Известно, что Сергей Васильевич, спасаясь в дальнейшей своей жизни от фоторепортеров, которые подкарауливали его, даже закрывал лицо руками, чтобы не быть снятым. Но он никогда не протестовал, когда мы его фотографировали, и даже соглашался на это с большой охотой.
Иногда мы уходили в сад, располагались где-нибудь в тени на траве или на свежескошенном сене, и начинался у нас квартет a cappella.

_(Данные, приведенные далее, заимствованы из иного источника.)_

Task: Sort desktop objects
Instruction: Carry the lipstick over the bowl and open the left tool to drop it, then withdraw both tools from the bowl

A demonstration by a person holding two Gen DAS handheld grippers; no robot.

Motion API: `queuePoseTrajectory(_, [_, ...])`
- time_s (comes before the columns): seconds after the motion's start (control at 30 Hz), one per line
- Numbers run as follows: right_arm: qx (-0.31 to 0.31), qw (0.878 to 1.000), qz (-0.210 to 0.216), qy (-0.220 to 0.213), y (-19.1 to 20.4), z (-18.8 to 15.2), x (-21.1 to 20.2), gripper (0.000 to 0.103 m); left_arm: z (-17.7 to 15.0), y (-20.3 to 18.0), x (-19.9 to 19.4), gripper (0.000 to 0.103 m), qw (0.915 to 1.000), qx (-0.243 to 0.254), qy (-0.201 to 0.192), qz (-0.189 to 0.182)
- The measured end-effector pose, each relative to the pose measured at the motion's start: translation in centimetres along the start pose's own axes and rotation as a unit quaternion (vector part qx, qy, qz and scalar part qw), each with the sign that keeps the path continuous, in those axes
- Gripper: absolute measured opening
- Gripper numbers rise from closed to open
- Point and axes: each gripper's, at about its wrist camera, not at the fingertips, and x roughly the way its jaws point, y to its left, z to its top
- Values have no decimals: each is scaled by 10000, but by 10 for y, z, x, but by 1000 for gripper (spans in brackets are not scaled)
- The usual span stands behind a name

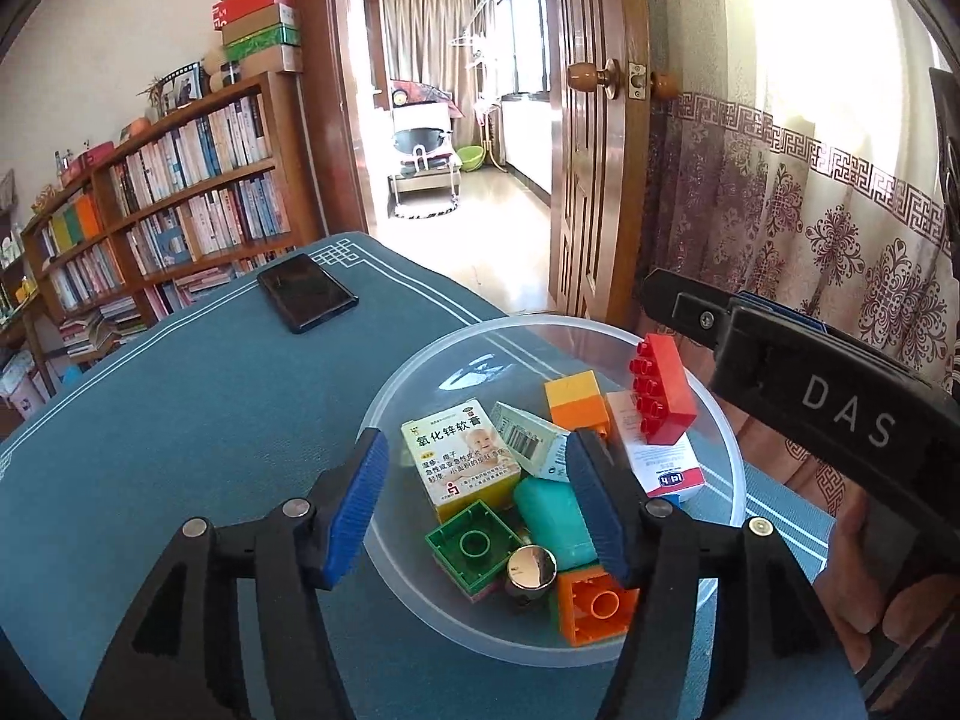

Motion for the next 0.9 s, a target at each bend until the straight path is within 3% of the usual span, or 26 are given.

У Наташи было высокое сопрано, я пела второй голос, брат – партию тенора, а Сергей Васильевич был одновременно и басом и дирижером. Ввиду того что у всех нас была безупречная интонация и хорошая музыкальная память, Сергею Васильевичу достаточно было раз напеть каждому его партию, чтобы уже можно было сразу приступить к пению квартетом. Помню, что все выходило у нас очень хорошо и доставляло нам большое удовольствие. Думаю, что, если бы квартет был неточен в смысле интонации, Сергей Васильевич не мог бы его слушать. Пели мы обыкновенно русские песни и только что написанный им хор «Пантелей-целитель» и очень любили петь напевы панихиды.
Помню, как-то еще в Бобылевке, веселясь, мы начали петь частушки. Брат мой запевал и придумывал самые нелепые слова, а мы, в том числе и Сергей Васильевич, подпевали: «Эх, дербень, дербень Калуга, дербень ладуга моя, Тула, Тула, Тула, Тула, Тула, родина моя!»